Der Weg nach Rio kann ein beschwerlicher sein, das muss Pilger derzeit feststellen. An seinem Ziel, der Teilnahme an den Olympischen Spielen 2016, hält er fest. "Dafür werde ich weiter hart arbeiten." Bei etwa 2:10 Minuten wird die Norm für Olympia liegen - eine ziemliche Herausforderung.

Das nächste Großereignis wartet schon Anfang Juli - die Teilnahme an der Universiade, den Weltsportspielen der Studenten in Südkorea. "Darauf freue ich mich", versichert Pilger. Die Lust aufs Schwimmen hat trotz der momentanen Leistungsdelle nicht gelitten. Pilger hat vieles gemeistert auf dem Weg zur deutschen Spitzenklasse. Und wenn das Formbarometer nach oben zeigt, will der Bonner wieder in den Angriffsmodus schalten. Ist er topaustrainiert, sind auch die Zeiten von Rivale vom Lehn in Reichweite. Pilger selbstbewusst: "Im Training habe ich ihn schon ein paar Mal gepackt."

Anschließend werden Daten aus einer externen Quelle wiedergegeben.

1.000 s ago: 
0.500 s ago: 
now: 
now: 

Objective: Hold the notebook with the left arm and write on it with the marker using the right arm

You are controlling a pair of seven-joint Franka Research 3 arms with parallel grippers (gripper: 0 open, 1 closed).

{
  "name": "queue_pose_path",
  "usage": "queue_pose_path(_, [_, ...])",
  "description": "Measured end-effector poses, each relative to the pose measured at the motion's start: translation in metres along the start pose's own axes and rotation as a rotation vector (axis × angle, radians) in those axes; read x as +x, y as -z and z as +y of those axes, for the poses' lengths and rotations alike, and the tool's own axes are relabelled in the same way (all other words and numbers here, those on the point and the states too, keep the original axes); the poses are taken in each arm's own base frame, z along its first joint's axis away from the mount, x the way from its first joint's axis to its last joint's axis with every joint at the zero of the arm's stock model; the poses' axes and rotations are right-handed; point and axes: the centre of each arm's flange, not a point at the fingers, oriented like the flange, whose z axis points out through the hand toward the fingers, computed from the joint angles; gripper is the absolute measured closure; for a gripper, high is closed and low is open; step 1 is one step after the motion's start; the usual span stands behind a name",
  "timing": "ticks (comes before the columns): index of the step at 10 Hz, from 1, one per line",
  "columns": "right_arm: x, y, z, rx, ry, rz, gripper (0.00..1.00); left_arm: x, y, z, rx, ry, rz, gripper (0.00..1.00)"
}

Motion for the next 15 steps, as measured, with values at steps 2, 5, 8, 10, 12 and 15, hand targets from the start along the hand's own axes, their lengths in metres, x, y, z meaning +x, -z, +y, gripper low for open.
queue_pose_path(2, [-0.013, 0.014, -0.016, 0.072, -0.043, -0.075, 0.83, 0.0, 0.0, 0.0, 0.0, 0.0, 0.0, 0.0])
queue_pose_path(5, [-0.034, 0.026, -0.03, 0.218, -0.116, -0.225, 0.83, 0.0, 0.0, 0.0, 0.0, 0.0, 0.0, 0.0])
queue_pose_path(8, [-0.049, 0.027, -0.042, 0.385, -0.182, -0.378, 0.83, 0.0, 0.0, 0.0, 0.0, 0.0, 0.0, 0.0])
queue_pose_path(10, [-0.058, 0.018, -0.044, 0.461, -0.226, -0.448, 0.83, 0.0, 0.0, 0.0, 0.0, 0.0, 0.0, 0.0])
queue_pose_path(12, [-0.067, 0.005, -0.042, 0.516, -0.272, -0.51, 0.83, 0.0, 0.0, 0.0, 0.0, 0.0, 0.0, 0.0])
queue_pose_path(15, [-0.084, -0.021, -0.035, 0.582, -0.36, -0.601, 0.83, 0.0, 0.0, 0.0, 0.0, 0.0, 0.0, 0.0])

In der Serie "Auf dem Weg nach Rio" begleitet der GA sechs Olympiakandidaten aus der Region mit regelmäßigen Beiträgen - bis zum möglichen Happy End bei den Spielen 2016 in Rio de Janeiro: Lena Schöneborn, Yanna Schneider, Alhassane Baldé, Moritz Kröplin, Max Rendschmidt und Max Pilger.